Although I haven’t felt the earth move or experienced seismic tremors, there is a fairly big shift taking place in the training and development landscape for education, business, organizations, and individuals.
Last week Doris blogged about the Robert Wood Johnson Foundation’s approach to embracing working out loud by using technology and digital media to connect diverse groups, engage in dialogue and discussion, share information, and engender new ways of thinking and doing. This new model of leadership has a belief in the power of nonhierarchical online convening. Creating mechanisms including online spaces to allow for open exchanges of ideas, resources, information, and sharing is evidence not only of their smart technology use, but also of their commitment to diversity of people and ideas.

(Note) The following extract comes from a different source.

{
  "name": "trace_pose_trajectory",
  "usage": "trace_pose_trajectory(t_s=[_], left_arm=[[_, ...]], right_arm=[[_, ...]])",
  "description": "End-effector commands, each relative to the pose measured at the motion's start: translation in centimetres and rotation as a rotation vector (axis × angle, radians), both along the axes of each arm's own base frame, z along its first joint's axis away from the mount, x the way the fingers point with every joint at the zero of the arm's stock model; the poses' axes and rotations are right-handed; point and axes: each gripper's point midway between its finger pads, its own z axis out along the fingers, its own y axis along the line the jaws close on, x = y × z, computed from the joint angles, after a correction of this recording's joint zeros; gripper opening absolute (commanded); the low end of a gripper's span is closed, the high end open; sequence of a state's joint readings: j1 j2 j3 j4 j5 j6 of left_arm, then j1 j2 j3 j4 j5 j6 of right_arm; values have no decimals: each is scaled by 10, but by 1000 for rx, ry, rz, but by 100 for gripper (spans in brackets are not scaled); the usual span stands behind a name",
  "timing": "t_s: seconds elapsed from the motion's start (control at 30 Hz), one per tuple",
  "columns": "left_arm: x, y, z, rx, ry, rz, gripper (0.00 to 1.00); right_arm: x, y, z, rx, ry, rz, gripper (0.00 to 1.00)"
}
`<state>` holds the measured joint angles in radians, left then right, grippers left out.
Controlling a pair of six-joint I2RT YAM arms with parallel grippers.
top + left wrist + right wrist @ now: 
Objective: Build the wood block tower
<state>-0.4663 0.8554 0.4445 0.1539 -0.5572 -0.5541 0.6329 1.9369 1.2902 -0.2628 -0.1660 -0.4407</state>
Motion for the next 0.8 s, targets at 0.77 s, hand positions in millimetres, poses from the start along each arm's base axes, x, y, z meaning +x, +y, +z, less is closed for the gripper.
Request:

The Robert Wood Foundation’s approach of distributed leadership for sparking new and innovative ideas for learning and doing has been trickling down to the professional development field as well. Just recently, one of the largest international training organizations changed its name from the American Society for Training and Development, ASTD, to the Association of Talent Development, ATD. The name change announcement materials from May 6, 2014 make it clear that technology, the global economy, and adapting to rapid change on a continuous basis calls for talent development, not just content training. Content will become outdated quickly, talent development embraces opportunities for change and learning how to change, as well as becoming a lifelong learner to acquire new skills to meet new challenges.